Haji 2020 Ditiadakan Tanpa Rapat dengan Komisi VIII, DPR Menilai Menteri Agama Sudah Merasa Hebat Sendiri

Haji 2020 Ditiadakan Tanpa Rapat dengan Komisi VIII, DPR Menilai Menteri Agama Sudah Merasa Hebat Sendiri

Haji 2020 Ditiadakan Tanpa Rapat dengan Komisi VIII, DPR Menilai Menteri Agama Sudah Merasa Hebat Sendiri


Keputusan Menteri Agama (Menag) Indonesia, Fachrul Razi tidak memberangkatkan jamaah haji di tahun 2020 menuai kritikan dari Dewan Perwakilan Rakyat (DPR).

Diantaranya adalah kritikan dari Iskan Qolba Lubis, slah satu anggota Komisi VIII DPR RI.

"Enggak tahu siapa kekuatan yang menekan dia (Menag-red) begitu kebelet banget seperti orang tidak bisa ditahan lagi, macam buang air aja begitu," ujar Iskan Qolba Lubis, Selasa (2/6/2020).

Iskan mengatakan, seharusnya Menteri agama Fachrul Razi bisa mengajak Komisi VIII DPR untuk melakukan rapat terlebih dahulu.

Setelah itu baru bisa mengeluarkan keputusan.

"Kalau membatalkan kan enggak butuh buru-buru kan, kecuali kalau sudah pelaksanaannya jadi itu harus cepat, hari per hari kan butuh waktu persiapan kan," kata Iskan.
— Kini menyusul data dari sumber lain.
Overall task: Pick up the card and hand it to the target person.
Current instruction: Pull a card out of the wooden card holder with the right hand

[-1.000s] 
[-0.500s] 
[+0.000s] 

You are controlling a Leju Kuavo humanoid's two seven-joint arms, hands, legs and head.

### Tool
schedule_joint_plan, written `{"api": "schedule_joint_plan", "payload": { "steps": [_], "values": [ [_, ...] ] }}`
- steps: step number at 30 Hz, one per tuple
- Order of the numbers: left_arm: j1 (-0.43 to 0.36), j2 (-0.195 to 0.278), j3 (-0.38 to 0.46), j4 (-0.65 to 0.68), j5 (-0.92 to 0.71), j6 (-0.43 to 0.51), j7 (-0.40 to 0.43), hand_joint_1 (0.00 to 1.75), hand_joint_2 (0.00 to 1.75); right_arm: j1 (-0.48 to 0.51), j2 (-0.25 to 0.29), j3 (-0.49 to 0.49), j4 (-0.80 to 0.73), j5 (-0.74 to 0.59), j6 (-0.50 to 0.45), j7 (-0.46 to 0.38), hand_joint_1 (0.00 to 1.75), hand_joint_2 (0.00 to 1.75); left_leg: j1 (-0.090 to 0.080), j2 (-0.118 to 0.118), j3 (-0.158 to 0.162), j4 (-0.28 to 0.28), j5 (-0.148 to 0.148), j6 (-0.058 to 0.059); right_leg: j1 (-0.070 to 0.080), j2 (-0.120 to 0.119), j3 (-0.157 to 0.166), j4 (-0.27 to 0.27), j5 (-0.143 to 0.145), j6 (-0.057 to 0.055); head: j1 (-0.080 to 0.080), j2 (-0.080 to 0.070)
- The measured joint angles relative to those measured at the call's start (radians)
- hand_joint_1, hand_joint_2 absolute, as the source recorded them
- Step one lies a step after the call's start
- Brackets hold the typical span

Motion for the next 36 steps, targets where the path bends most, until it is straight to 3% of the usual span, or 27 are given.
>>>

Maka itu, dia menilai Menag Fachrul Razi seperti sudah merasa hebat sendiri, karena mengeluarkan keputusan ibadah haji tanpa melibatkan Komisi VIII DPR.

Dia pun mengungkapkan, Menag Fachrul Razi meminta adanya pertemuan dengan Komisi VIII DPR pada Kamis 4 Juni mendatang, setelah mengeluarkan keputusan meniadakan ibadah haji tadi.

"Tiba-tiba dia (Menag-red) minta kita ada pertemuan hari Kamis, kita sedang diskusi di teman-teman, itu kita masih pikirkan, ngapain kita diskusi lagi, kita kalau cuma jadi tukang stempel kita enggak mau kan," pungkasnya.